►
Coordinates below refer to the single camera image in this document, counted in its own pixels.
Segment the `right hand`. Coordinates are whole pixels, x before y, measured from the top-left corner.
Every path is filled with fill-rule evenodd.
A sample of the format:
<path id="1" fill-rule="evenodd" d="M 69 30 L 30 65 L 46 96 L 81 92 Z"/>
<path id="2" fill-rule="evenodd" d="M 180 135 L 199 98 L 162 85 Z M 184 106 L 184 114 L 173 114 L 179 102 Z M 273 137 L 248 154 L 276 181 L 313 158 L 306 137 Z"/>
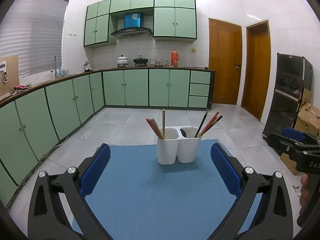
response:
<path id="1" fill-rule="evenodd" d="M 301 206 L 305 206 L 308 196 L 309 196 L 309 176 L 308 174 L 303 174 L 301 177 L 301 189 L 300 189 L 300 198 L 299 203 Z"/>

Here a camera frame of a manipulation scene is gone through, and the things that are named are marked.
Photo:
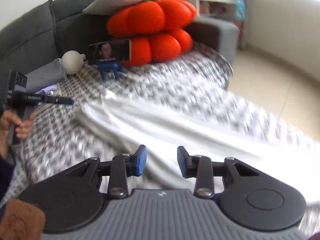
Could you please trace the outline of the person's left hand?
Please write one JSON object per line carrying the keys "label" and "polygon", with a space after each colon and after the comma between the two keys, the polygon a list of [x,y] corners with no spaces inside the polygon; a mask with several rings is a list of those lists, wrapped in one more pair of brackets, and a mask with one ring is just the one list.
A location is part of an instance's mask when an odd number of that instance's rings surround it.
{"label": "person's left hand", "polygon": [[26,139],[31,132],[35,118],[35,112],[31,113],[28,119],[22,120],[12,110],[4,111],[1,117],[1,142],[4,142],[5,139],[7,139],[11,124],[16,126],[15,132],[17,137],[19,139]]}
◄
►
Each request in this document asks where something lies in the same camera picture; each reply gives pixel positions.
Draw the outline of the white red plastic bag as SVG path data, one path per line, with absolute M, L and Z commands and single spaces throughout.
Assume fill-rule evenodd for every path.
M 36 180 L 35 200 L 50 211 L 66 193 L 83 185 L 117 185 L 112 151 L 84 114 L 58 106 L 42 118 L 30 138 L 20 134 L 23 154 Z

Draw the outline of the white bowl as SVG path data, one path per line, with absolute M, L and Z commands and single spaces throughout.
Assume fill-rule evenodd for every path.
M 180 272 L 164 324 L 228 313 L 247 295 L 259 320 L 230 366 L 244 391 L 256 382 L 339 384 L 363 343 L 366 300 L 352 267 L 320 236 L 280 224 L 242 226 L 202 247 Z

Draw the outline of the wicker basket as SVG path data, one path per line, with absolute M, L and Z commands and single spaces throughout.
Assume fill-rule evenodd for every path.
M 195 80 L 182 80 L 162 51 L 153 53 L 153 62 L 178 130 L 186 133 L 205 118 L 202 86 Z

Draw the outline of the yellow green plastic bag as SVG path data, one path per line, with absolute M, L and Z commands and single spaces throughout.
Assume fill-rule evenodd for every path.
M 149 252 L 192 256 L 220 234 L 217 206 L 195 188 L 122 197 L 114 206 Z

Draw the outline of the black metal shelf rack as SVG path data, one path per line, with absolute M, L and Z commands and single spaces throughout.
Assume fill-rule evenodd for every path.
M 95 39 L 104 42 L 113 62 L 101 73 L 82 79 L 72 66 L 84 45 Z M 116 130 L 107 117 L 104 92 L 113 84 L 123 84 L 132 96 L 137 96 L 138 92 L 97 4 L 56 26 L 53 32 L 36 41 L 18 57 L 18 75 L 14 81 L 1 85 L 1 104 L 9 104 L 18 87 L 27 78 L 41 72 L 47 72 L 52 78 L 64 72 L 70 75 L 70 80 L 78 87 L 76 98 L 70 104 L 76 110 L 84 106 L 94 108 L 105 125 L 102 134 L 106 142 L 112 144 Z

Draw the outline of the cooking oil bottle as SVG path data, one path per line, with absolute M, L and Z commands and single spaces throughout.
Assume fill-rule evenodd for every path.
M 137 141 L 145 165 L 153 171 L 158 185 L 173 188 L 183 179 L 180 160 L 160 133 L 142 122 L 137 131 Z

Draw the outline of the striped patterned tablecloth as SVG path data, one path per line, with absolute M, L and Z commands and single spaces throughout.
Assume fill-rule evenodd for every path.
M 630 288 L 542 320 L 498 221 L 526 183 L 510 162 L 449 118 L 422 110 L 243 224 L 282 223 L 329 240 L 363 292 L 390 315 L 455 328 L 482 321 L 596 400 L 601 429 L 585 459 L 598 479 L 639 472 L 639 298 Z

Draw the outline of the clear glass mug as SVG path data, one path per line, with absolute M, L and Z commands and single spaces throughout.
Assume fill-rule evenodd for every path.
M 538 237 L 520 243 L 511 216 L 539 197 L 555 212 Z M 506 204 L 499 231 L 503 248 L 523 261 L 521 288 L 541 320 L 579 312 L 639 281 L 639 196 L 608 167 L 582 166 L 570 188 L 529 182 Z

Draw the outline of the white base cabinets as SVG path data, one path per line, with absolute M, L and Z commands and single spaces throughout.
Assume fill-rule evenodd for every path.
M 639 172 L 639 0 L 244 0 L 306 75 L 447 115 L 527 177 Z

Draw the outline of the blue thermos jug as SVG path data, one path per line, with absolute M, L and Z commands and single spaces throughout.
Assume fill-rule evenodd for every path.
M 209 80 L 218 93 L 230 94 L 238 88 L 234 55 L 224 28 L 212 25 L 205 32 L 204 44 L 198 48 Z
◄
*REQUIRED WORK:*
Scan the entries above for the word "white" and collect each line holding it.

*EXPECTED ANSWER:*
Draw the outline of the white red plastic bag as SVG path data, one path per line, with absolute M, L and Z commands and single spaces throughout.
Draw the outline of the white bowl as SVG path data, one path per line, with absolute M, L and Z commands and single spaces throughout.
Draw the outline of the white base cabinets as SVG path data, one path per line, with absolute M, L and Z commands and single spaces throughout.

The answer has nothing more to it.